* **Problem details**: Go through the entries, filter for the word "white", and copy every line that has it.

* **Data to examine**:
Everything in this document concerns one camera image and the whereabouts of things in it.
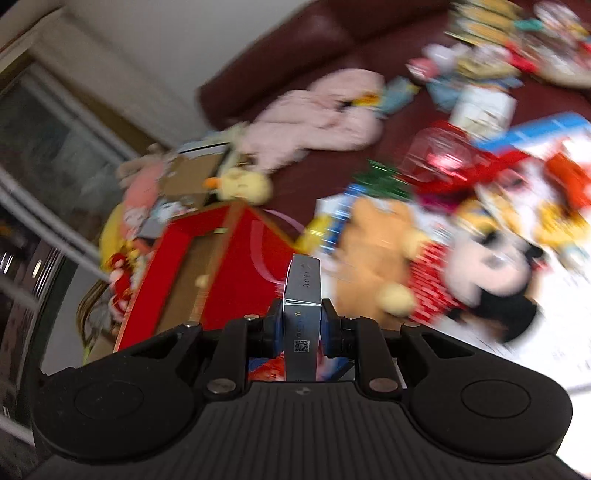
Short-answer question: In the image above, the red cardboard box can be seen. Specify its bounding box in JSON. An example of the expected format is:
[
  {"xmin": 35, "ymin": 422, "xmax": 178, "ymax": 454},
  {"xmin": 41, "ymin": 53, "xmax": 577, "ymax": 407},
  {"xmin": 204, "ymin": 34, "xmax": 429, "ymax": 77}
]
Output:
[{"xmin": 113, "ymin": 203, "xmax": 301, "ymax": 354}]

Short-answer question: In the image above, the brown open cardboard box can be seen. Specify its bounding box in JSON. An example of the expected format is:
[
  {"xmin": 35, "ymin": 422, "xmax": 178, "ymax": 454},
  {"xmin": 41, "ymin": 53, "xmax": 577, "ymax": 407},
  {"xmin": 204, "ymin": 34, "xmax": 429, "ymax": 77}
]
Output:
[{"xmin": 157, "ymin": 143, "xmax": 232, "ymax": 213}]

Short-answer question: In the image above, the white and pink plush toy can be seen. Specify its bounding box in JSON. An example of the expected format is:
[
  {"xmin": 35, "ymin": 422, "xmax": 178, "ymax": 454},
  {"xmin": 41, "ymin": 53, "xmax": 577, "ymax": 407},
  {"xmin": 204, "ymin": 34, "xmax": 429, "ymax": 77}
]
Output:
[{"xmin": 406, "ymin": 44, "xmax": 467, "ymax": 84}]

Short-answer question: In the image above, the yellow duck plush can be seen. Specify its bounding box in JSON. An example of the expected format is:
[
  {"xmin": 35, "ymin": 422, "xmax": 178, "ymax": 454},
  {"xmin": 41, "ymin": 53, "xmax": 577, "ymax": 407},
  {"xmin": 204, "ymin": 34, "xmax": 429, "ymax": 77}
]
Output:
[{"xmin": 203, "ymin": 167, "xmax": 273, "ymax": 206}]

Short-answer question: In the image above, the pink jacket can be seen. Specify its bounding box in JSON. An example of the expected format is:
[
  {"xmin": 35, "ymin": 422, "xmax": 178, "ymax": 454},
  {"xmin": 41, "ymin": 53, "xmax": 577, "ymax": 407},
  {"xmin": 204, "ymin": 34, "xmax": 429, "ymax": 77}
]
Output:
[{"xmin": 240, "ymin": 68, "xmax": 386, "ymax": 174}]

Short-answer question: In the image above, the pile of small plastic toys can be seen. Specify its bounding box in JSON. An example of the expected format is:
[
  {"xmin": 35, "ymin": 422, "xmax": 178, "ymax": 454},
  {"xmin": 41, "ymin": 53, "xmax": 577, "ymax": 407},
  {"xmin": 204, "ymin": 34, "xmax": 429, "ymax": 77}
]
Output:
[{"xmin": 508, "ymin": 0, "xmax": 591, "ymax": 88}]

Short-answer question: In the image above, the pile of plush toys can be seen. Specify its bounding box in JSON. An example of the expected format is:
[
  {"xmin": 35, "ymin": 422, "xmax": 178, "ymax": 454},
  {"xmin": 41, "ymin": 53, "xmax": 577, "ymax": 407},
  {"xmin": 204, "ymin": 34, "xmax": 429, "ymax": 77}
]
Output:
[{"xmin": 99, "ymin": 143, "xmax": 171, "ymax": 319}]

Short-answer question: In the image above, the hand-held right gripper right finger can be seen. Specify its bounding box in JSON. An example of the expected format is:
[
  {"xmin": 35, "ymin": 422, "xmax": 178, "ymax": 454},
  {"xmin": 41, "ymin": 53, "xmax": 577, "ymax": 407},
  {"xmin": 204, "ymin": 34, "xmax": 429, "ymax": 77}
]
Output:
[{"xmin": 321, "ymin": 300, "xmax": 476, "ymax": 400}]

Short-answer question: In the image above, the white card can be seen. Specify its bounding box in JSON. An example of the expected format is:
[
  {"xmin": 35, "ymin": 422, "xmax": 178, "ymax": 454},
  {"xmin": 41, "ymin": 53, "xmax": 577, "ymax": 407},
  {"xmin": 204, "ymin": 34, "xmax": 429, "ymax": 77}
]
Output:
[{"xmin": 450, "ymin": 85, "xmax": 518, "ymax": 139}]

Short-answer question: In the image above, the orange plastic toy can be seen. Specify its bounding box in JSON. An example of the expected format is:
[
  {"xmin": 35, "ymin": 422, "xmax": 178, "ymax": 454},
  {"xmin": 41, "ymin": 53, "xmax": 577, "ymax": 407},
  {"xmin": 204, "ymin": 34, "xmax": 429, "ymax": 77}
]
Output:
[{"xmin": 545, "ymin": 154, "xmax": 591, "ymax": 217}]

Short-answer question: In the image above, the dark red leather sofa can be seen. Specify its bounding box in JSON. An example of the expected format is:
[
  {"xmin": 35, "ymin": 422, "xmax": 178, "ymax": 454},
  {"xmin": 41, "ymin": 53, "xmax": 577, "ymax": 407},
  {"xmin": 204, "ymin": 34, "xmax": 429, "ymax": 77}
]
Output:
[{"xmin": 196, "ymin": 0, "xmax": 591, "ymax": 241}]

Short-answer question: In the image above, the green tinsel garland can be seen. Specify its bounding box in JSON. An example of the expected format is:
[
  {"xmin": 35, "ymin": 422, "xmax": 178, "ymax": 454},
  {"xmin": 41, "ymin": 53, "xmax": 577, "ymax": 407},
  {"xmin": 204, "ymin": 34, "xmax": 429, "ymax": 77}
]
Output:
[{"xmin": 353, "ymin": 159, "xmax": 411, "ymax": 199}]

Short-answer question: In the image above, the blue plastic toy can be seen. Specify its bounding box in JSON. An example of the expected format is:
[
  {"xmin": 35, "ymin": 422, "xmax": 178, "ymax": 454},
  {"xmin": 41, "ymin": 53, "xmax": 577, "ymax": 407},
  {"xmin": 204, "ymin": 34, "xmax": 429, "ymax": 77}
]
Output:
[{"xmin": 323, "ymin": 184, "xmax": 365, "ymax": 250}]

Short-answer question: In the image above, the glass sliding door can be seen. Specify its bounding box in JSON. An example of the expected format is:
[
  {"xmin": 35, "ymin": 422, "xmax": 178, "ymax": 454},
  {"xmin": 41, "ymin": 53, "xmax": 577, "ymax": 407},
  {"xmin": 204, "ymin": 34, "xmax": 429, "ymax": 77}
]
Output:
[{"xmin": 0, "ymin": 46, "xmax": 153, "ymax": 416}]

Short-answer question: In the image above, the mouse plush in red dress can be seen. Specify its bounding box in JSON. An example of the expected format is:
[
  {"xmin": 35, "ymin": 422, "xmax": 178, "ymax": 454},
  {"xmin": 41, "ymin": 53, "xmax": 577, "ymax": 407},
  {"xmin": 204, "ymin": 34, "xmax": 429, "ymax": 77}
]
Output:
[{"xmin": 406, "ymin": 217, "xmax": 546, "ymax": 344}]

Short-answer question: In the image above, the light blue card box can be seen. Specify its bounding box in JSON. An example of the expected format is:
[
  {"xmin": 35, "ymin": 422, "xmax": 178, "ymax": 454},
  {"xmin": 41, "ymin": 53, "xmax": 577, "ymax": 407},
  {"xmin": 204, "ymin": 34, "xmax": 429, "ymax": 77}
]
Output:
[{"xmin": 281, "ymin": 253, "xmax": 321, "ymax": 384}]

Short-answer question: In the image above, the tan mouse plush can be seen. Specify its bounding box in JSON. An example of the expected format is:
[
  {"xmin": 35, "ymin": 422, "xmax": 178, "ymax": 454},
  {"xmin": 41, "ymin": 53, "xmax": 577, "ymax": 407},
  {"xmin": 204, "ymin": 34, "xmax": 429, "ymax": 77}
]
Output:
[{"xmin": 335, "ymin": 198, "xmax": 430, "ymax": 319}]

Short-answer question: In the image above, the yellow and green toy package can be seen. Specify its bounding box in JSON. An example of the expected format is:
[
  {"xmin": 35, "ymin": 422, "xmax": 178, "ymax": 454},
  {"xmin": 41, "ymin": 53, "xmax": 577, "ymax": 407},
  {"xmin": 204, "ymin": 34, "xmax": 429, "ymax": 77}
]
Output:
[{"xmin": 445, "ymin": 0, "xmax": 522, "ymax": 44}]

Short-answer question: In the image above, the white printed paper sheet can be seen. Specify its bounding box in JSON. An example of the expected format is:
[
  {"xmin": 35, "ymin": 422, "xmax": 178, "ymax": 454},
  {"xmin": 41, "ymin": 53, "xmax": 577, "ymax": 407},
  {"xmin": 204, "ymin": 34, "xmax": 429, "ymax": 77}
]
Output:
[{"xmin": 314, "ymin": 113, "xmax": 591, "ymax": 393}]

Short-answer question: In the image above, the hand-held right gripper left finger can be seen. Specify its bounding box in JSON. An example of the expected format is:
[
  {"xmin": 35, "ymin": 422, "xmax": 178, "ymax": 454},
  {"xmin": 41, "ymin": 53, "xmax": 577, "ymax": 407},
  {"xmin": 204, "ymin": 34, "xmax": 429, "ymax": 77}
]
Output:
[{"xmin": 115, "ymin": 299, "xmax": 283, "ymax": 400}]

* **Response to the exercise**:
Short-answer question: In the image above, the white and pink plush toy can be seen. Specify its bounding box in JSON. An example of the expected format is:
Short-answer question: In the image above, the white card can be seen. Specify its bounding box in JSON. An example of the expected format is:
Short-answer question: In the image above, the white printed paper sheet can be seen. Specify its bounding box in JSON. An example of the expected format is:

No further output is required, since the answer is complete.